L’accoglienza il volontariato sta riempiendo di sciocchezze. Si chiede casa e lavoro per nomadi che non vogliono lavorare, non vogliono sedentarizzarsi, e non vogliono andare a scuola. Mentre non ci sono abitazioni popolari per i residenti, trentamila solo a Roma, che non hanno la possibilità di pagarsi un affitto: licenziati e senza lavoro, padri di famiglia divorziati o separati, invalidi. Si vogliono rifugiati politici migliaia di clandestini senza identità, e senza nemmeno provenienza accertabile. La dichiarazione di rifugiato politico è la stella del mercato. Per i tunisini, magari, o gli egiziani che fuggono non da Ben Alì o da Mubarak ma dal regime democratico per il quale ci siamo congratulati. Perché ogni rifugiato porta una dote, cospicua benché sempre magra: italiana, europea, Onu, cumulabile. Senza beneficio per l’immigrato, a parte i pasti e il giaciglio. Un segmento d'affari non piccolo, poiché si aggira sul miliardo di euro l'anno. Le cifre sono difficili da mettere assieme, poiché sono disperse tra varie fonti, ma l'ordine di grandezza è di almeno un miliardo l'anno, confermato anche dalla consistenza numerica del volontariato del settore.

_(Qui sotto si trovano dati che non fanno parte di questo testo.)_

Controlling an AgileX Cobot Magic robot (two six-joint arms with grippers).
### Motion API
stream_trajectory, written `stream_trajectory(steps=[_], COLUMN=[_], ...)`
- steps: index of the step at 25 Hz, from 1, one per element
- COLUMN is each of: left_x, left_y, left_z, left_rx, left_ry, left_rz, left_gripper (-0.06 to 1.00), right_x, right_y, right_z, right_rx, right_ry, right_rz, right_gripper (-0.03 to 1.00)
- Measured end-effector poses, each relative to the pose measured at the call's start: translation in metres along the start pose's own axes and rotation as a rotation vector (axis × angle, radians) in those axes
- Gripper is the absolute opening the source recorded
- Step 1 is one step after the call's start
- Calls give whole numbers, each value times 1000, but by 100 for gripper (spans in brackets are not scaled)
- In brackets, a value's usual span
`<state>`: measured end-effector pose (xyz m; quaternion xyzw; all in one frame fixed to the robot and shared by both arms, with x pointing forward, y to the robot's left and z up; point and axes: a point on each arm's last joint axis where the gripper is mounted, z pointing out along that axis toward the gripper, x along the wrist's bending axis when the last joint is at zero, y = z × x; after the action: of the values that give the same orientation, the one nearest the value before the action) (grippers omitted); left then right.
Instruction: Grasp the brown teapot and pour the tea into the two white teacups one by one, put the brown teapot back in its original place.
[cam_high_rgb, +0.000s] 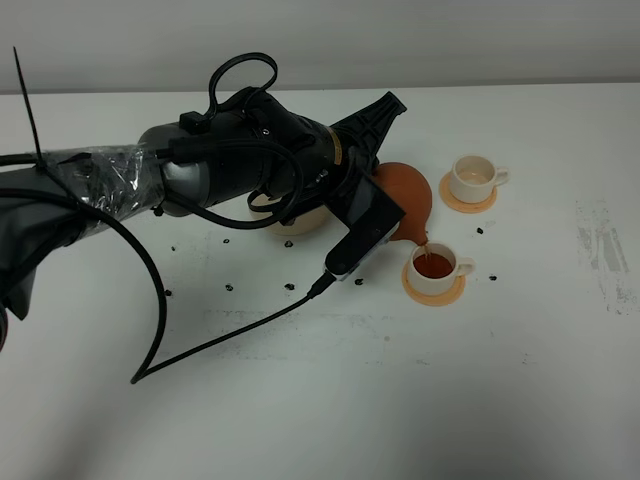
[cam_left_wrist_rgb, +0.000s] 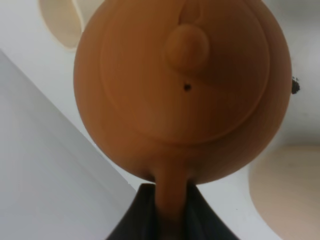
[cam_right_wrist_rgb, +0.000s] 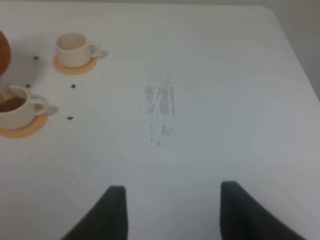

Non è ingenuità, né superficialità. È un imbrogliare le carte per gestire in esclusiva l’intervento pubblico, al fine precipuo, se non esclusivo, del benessere della stessa organizzazione caritatevole. Non è nemmeno un giochetto politico, di questo o quel gruppo contro un altro, o contro la politica dei respingimenti (che non si fa), o che altro, no: è la crescita del (proprio) business - un settore cui ora guardano avidamente anche i sindaci, compreso quello di Lampedusa: l’accoglienza rende più del turismo (per il quale, si sa, bisogna faticare...)? Non è innocente non sapere nulla di come sono organizzati gli espatri, all’origine e all’arrivo, dopo una pratica ormai ventennale degli stessi. Non sapere come è realmente organizzata la tratta, a parte le inverosimili cifre di mille, o duemila, o cinquemila dollari o euro pagati a trasbordo, cifra colossale e fuori portata in qualsiasi paese africano o asiatico. Di come prevenirla, di come punirla. Tutto ciò competerebbe al governo. Che magari sa, ma se ne guarda bene: il volontariato è una potenza che non si tocca.